North Salt Lake, Utah – A recent study conducted by the journal Neuron has rediscovered the effectiveness and applicability of the Reading Horizons method for teaching reading.

The Neuron study, as reviewed on NPR, found that when children participate in intensive-reading programs such as the Discover Intensive Phonics program from Reading Horizons, their brain structure is changed. It was found that intensive-reading programs improve the vitality of information pathways as well as increasing the amount of white matter in the brain. White matter influences reading and learning because it is the location of information "highways." By using MRIs on students aged 8-12 who struggled with reading and comparing the MRI scans to students who had typical reading skills, they discovered that struggling readers had a poorer quality of white matter in their brains.

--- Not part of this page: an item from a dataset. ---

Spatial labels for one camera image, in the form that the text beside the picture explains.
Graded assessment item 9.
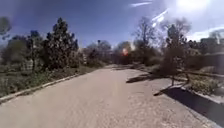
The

When the students who struggled with reading were placed in intensive-reading programs over the course of a school year, the quality of their brains' white matter improved. The researcher, Marcel Just, was amazed to find that “the amount of improvement in the white matter in an individual was correlated with that individual's improvement in his reading ability.” In the past, researchers believed most learning involved only gray matter in the brain, but this study increasingly pushes them to change the way they view the brain and its processes (NPR, Jon Hamilton, "Reading Practice Can Strengthen Brain 'Highways'").